Kemungkinan penyebab
  • Log aliran masih dibuat. Dalam beberapa kasus, ini bisa memakan waktu sepuluh menit atau lebih setelah Anda membuat log aliran untuk grup log yang akan dibuat, dan untuk data yang akan ditampilkan.

  • Belum ada lalu lintas yang dicatat untuk antarmuka jaringan Anda. Grup log di CloudWatch Log hanya dibuat saat lalu lintas direkam.

Solusi

Tunggu beberapa menit untuk membuat grup log, atau mencatat lalu lintas.

'LogDestinationNotFoundException' atau 'Akses Ditolak untuk kesalahan LogDestination '

Masalah

Anda mendapatkan LogDestinationNotFoundException kesalahan Access Denied for LogDestination atau kesalahan saat membuat log aliran.

Kemungkinan penyebab
  • Saat membuat log alur yang memublikasikan data ke bucket Amazon S3, kesalahan ini menunjukkan bahwa bucket S3 yang ditentukan tidak dapat ditemukan atau kebijakan bucket tidak mengizinkan log dikirimkan ke bucket.

  • Saat membuat log alur yang menerbitkan data ke Amazon CloudWatch Logs, kesalahan ini menunjukkan bahwa peran IAM tidak mengizinkan log dikirimkan ke grup log.

Solusi
  • Saat memublikasikan ke Amazon S3, pastikan Anda telah menentukan ARN untuk bucket S3 yang ada, dan ARN dalam format yang benar.
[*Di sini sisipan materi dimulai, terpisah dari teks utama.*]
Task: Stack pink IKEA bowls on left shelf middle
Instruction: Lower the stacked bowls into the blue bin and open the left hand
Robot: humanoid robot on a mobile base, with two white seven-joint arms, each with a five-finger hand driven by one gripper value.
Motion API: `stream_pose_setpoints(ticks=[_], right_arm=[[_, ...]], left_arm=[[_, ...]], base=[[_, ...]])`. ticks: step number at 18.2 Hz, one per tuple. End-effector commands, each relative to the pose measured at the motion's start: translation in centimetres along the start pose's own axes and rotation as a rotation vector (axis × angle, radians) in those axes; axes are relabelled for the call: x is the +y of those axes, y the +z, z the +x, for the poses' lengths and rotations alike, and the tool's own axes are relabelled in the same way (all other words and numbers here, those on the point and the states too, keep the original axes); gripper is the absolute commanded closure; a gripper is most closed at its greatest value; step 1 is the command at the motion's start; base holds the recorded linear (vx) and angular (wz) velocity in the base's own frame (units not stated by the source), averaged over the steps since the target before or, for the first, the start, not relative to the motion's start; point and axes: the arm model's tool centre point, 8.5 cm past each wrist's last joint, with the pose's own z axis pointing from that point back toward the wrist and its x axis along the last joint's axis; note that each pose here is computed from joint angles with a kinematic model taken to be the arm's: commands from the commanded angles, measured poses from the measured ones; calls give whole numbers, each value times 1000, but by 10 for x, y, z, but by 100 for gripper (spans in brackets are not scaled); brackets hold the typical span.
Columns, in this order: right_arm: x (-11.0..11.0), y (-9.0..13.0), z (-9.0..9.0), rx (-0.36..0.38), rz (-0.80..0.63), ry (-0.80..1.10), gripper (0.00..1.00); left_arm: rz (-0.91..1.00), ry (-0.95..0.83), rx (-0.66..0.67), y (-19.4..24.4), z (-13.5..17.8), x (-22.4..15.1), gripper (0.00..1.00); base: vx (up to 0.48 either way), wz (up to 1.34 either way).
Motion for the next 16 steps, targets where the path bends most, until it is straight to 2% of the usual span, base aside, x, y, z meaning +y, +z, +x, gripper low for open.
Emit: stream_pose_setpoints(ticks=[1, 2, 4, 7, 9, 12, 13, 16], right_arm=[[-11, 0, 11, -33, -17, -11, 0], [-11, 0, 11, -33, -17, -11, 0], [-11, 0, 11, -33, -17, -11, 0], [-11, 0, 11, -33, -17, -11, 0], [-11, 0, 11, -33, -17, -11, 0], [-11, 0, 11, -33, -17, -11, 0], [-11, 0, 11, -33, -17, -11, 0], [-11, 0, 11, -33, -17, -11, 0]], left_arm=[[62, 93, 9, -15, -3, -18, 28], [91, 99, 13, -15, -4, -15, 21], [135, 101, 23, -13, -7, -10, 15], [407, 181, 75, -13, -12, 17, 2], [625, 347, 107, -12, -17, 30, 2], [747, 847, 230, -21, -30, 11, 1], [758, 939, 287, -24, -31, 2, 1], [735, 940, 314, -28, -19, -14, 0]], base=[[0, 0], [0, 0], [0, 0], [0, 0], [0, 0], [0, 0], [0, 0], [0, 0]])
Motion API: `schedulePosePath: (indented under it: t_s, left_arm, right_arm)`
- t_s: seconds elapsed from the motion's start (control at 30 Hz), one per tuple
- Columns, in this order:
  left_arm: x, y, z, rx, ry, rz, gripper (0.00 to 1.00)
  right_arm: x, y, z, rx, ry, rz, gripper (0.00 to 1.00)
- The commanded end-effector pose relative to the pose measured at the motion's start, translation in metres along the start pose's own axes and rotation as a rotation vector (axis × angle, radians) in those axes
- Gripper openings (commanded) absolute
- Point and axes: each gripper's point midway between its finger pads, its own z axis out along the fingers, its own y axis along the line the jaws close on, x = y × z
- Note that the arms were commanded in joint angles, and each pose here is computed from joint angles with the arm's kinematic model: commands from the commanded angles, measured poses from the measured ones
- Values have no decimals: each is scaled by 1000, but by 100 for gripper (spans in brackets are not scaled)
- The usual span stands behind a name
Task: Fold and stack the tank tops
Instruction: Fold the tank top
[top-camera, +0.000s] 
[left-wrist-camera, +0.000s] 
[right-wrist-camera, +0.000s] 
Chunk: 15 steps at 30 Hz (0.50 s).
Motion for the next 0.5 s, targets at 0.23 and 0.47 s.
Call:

Jika Anda tidak memiliki bucket S3, verifikasi bahwa kebijakan bucket memiliki izin yang diperlukan dan gunakan ID akun dan nama bucket yang benar di ARN.

  • Saat memublikasikan ke CloudWatch Log, verifikasi bahwa peran IAM memiliki izin yang diperlukan.

Melebihi batas kebijakan bucket Amazon S3

Masalah

Anda mendapatkan kesalahan berikut ketika Anda mencoba untuk membuat log alur: LogDestinationPermissionIssueException.

Kemungkinan penyebab

Kebijakan bucket Amazon S3 dibatasi hingga ukuran 20 KB.

Setiap kali Anda membuat log alur yang menerbitkan ke Amazon S3 bucket, kita secara otomatis menambahkan ARN bucket tertentu, yang mencakup jalur folder, untuk unsur Resource dalam kebijakan bucket ini.

Membuat beberapa log alur yang menerbitkan ke bucket yang sama dapat menyebabkan Anda melebihi batas kebijakan bucket.

Solusi
  • Bersihkan kebijakan bucket dengan menghapus entri log alur yang tidak lagi diperlukan.

  • Memberikan izin untuk seluruh bucket dengan mengganti entri log alur individu dengan berikut ini.

    arn:aws:s3:::bucket_name/*

    Jika Anda memberikan izin untuk seluruh bucket, langganan log alur baru tidak menambahkan izin baru untuk bucket kebijakan.

LogDestination tidak terkirim

Masalah

Anda mendapatkan kesalahan berikut ketika Anda mencoba untuk membuat log alur: LogDestination <bucket name> is undeliverable.

Kemungkinan penyebab

Bucket Amazon S3 target dienkripsi menggunakan enkripsi sisi server dengan AWS KMS (SSE-KMS) dan enkripsi default bucket adalah ID kunci KMS.

Solusi

Nilai harus berupa ARN kunci KMS. Ubah jenis enkripsi S3 default dari ID kunci KMS ke ARN kunci KMS. Untuk informasi selengkapnya, lihat Mengonfigurasi enkripsi default di Panduan Pengguna Layanan Penyimpanan Sederhana Amazon.